- What to produce
Somewhere below, one line contains "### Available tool" and a later line contains "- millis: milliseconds". Output those two lines and everything between them exactly, and nothing else.

- Supplied data
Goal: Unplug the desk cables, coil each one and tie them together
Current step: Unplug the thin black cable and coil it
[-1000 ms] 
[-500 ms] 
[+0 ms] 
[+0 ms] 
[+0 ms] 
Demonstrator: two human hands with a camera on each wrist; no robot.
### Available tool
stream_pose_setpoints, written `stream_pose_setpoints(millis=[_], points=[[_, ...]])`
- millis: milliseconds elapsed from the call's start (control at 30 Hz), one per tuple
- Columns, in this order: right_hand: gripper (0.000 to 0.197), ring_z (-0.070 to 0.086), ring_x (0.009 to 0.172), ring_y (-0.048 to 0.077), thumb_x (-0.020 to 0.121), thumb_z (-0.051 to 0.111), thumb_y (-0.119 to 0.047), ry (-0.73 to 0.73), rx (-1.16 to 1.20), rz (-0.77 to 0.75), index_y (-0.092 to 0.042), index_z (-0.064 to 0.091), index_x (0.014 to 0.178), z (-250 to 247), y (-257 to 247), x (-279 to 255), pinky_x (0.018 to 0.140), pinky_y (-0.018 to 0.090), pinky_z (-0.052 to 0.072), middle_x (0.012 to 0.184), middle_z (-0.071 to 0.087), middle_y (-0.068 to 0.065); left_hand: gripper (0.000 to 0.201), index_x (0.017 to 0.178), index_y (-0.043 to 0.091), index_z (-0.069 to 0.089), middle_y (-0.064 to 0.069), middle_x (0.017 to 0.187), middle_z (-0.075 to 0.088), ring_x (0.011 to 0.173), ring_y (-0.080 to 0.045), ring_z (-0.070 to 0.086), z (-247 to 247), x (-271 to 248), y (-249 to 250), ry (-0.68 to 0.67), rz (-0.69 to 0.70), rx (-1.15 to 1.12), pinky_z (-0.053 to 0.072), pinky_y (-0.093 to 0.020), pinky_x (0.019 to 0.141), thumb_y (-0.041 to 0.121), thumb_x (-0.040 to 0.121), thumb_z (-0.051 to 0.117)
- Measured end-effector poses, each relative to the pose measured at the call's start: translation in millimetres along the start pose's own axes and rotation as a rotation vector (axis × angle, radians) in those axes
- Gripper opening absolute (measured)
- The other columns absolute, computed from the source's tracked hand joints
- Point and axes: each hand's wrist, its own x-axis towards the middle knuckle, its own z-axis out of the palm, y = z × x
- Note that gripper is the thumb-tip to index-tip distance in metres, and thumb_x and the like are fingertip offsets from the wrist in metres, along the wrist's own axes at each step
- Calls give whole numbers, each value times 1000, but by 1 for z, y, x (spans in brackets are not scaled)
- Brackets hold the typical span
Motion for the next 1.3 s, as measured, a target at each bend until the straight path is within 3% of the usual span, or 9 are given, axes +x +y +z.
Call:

- Exercise solution
### Available tool
stream_pose_setpoints, written `stream_pose_setpoints(millis=[_], points=[[_, ...]])`
- millis: milliseconds elapsed from the call's start (control at 30 Hz), one per tuple

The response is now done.